- _BRIEF_: Every entry, from first to last, is to be written out exactly.

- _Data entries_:
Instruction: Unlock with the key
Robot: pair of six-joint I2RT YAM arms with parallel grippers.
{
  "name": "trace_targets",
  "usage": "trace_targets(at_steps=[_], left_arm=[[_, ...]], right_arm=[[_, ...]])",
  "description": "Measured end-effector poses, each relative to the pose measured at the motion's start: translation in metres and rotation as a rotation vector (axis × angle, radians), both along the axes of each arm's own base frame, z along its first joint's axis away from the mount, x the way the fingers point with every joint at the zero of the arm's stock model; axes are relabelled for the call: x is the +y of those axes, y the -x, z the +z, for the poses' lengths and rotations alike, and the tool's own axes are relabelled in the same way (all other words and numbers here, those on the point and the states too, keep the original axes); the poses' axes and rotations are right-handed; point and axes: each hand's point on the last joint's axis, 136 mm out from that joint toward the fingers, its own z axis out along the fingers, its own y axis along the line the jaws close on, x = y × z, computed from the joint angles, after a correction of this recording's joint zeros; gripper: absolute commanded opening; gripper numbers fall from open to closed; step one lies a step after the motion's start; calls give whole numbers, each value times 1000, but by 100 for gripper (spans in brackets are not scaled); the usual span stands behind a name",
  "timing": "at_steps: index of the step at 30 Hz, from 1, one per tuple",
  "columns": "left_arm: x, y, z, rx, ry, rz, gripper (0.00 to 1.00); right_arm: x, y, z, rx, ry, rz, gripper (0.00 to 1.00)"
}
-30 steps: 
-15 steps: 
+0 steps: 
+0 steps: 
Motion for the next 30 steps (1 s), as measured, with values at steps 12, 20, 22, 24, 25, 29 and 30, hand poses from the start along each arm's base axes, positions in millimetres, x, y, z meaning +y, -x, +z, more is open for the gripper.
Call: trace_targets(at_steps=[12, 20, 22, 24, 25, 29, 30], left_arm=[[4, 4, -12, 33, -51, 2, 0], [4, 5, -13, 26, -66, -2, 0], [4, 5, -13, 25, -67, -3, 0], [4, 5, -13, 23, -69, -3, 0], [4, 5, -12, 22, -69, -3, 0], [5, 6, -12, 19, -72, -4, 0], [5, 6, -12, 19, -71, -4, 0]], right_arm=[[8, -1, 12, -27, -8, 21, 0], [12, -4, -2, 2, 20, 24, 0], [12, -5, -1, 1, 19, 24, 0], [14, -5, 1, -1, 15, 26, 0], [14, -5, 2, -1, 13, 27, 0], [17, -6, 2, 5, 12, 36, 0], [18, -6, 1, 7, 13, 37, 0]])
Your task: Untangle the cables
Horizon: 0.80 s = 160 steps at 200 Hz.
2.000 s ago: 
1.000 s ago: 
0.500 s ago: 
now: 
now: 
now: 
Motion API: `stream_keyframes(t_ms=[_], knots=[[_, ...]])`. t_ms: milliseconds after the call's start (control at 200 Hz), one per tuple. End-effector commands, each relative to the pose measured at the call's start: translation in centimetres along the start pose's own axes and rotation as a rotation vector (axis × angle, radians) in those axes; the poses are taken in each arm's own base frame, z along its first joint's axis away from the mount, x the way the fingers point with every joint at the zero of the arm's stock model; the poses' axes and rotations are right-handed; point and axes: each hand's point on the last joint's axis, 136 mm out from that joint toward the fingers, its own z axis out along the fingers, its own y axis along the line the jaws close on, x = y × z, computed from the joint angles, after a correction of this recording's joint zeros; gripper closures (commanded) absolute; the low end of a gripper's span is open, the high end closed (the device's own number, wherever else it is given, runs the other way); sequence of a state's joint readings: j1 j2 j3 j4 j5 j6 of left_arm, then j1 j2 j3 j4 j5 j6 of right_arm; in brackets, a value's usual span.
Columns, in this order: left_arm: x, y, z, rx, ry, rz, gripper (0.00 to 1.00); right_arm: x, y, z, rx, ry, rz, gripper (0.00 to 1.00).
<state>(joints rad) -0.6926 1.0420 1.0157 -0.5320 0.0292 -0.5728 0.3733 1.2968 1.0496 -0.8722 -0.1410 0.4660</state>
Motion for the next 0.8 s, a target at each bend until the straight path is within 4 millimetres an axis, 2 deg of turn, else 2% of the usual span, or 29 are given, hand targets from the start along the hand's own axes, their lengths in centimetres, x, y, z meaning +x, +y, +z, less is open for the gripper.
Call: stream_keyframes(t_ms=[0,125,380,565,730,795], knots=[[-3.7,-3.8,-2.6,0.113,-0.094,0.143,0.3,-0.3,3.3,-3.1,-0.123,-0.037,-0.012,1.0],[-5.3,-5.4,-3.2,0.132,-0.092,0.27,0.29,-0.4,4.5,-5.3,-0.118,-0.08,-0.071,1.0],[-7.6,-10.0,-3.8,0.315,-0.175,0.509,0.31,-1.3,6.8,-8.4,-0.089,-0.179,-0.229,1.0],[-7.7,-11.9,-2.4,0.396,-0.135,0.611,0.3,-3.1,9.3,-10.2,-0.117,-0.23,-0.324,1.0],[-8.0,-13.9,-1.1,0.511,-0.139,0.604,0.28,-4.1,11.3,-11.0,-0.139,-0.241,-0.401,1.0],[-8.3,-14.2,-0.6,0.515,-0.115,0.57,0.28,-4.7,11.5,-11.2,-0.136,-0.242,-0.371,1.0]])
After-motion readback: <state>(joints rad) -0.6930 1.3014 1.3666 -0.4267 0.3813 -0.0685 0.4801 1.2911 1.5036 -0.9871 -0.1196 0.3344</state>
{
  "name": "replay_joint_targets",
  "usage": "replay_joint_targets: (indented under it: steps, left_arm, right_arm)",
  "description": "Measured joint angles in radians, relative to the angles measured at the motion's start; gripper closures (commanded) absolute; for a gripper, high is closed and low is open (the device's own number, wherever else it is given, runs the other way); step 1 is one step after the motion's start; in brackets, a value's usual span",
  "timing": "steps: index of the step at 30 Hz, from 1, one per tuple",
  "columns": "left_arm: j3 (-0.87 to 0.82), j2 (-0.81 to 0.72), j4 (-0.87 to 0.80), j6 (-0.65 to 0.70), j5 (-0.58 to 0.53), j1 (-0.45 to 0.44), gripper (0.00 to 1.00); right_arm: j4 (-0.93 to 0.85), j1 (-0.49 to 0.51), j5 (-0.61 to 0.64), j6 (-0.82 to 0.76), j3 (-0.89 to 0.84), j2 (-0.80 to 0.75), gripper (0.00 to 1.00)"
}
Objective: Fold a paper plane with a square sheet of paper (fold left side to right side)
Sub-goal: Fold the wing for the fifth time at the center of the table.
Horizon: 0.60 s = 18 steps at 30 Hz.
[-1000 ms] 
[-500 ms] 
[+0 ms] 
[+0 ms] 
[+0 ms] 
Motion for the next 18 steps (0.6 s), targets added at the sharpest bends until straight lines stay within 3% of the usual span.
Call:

- _WRITTEN RESPONSE_:
Instruction: Unlock with the key
Robot: pair of six-joint I2RT YAM arms with parallel grippers.
{
  "name": "trace_targets",
  "usage": "trace_targets(at_steps=[_], left_arm=[[_, ...]], right_arm=[[_, ...]])",
  "description": "Measured end-effector poses, each relative to the pose measured at the motion's start: translation in metres and rotation as a rotation vector (axis × angle, radians), both along the axes of each arm's own base frame, z along its first joint's axis away from the mount, x the way the fingers point with every joint at the zero of the arm's stock model; axes are relabelled for the call: x is the +y of those axes, y the -x, z the +z, for the poses' lengths and rotations alike, and the tool's own axes are relabelled in the same way (all other words and numbers here, those on the point and the states too, keep the original axes); the poses' axes and rotations are right-handed; point and axes: each hand's point on the last joint's axis, 136 mm out from that joint toward the fingers, its own z axis out along the fingers, its own y axis along the line the jaws close on, x = y × z, computed from the joint angles, after a correction of this recording's joint zeros; gripper: absolute commanded opening; gripper numbers fall from open to closed; step one lies a step after the motion's start; calls give whole numbers, each value times 1000, but by 100 for gripper (spans in brackets are not scaled); the usual span stands behind a name",
  "timing": "at_steps: index of the step at 30 Hz, from 1, one per tuple",
  "columns": "left_arm: x, y, z, rx, ry, rz, gripper (0.00 to 1.00); right_arm: x, y, z, rx, ry, rz, gripper (0.00 to 1.00)"
}
-30 steps: 
-15 steps: 
+0 steps: 
+0 steps: 
Motion for the next 30 steps (1 s), as measured, with values at steps 12, 20, 22, 24, 25, 29 and 30, hand poses from the start along each arm's base axes, positions in millimetres, x, y, z meaning +y, -x, +z, more is open for the gripper.
Call: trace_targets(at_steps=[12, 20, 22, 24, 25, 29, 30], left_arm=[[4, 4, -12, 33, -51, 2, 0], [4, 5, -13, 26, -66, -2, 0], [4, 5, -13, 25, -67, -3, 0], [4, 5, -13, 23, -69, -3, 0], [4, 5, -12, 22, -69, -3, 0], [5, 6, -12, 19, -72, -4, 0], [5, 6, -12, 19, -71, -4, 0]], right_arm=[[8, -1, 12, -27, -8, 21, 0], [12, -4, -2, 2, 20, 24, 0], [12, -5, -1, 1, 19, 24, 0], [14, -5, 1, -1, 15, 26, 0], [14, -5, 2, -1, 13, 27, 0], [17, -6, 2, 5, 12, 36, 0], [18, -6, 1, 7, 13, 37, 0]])
Your task: Untangle the cables
Horizon: 0.80 s = 160 steps at 200 Hz.
2.000 s ago: 
1.000 s ago: 
0.500 s ago: 
now: 
now: 
now: 
Motion API: `stream_keyframes(t_ms=[_], knots=[[_, ...]])`. t_ms: milliseconds after the call's start (control at 200 Hz), one per tuple. End-effector commands, each relative to the pose measured at the call's start: translation in centimetres along the start pose's own axes and rotation as a rotation vector (axis × angle, radians) in those axes; the poses are taken in each arm's own base frame, z along its first joint's axis away from the mount, x the way the fingers point with every joint at the zero of the arm's stock model; the poses' axes and rotations are right-handed; point and axes: each hand's point on the last joint's axis, 136 mm out from that joint toward the fingers, its own z axis out along the fingers, its own y axis along the line the jaws close on, x = y × z, computed from the joint angles, after a correction of this recording's joint zeros; gripper closures (commanded) absolute; the low end of a gripper's span is open, the high end closed (the device's own number, wherever else it is given, runs the other way); sequence of a state's joint readings: j1 j2 j3 j4 j5 j6 of left_arm, then j1 j2 j3 j4 j5 j6 of right_arm; in brackets, a value's usual span.
Columns, in this order: left_arm: x, y, z, rx, ry, rz, gripper (0.00 to 1.00); right_arm: x, y, z, rx, ry, rz, gripper (0.00 to 1.00).
<state>(joints rad) -0.6926 1.0420 1.0157 -0.5320 0.0292 -0.5728 0.3733 1.2968 1.0496 -0.8722 -0.1410 0.4660</state>
Motion for the next 0.8 s, a target at each bend until the straight path is within 4 millimetres an axis, 2 deg of turn, else 2% of the usual span, or 29 are given, hand targets from the start along the hand's own axes, their lengths in centimetres, x, y, z meaning +x, +y, +z, less is open for the gripper.
Call: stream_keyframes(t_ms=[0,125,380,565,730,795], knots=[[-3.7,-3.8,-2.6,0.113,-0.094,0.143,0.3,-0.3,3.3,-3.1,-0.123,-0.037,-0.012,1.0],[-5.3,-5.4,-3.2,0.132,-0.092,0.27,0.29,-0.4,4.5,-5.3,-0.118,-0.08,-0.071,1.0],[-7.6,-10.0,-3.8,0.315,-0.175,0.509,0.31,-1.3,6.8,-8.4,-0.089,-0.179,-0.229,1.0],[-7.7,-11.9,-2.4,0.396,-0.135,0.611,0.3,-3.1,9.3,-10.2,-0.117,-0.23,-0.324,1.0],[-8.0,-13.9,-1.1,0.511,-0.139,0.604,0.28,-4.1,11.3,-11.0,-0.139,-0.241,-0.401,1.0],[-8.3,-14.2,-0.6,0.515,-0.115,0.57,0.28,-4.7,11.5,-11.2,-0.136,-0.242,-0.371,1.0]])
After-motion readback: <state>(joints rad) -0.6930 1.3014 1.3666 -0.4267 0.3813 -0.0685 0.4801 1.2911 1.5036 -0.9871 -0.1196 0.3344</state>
{
  "name": "replay_joint_targets",
  "usage": "replay_joint_targets: (indented under it: steps, left_arm, right_arm)",
  "description": "Measured joint angles in radians, relative to the angles measured at the motion's start; gripper closures (commanded) absolute; for a gripper, high is closed and low is open (the device's own number, wherever else it is given, runs the other way); step 1 is one step after the motion's start; in brackets, a value's usual span",
  "timing": "steps: index of the step at 30 Hz, from 1, one per tuple",
  "columns": "left_arm: j3 (-0.87 to 0.82), j2 (-0.81 to 0.72), j4 (-0.87 to 0.80), j6 (-0.65 to 0.70), j5 (-0.58 to 0.53), j1 (-0.45 to 0.44), gripper (0.00 to 1.00); right_arm: j4 (-0.93 to 0.85), j1 (-0.49 to 0.51), j5 (-0.61 to 0.64), j6 (-0.82 to 0.76), j3 (-0.89 to 0.84), j2 (-0.80 to 0.75), gripper (0.00 to 1.00)"
}
Objective: Fold a paper plane with a square sheet of paper (fold left side to right side)
Sub-goal: Fold the wing for the fifth time at the center of the table.
Horizon: 0.60 s = 18 steps at 30 Hz.
[-1000 ms] 
[-500 ms] 
[+0 ms] 
[+0 ms] 
[+0 ms] 
Motion for the next 18 steps (0.6 s), targets added at the sharpest bends until straight lines stay within 3% of the usual span.
Call:

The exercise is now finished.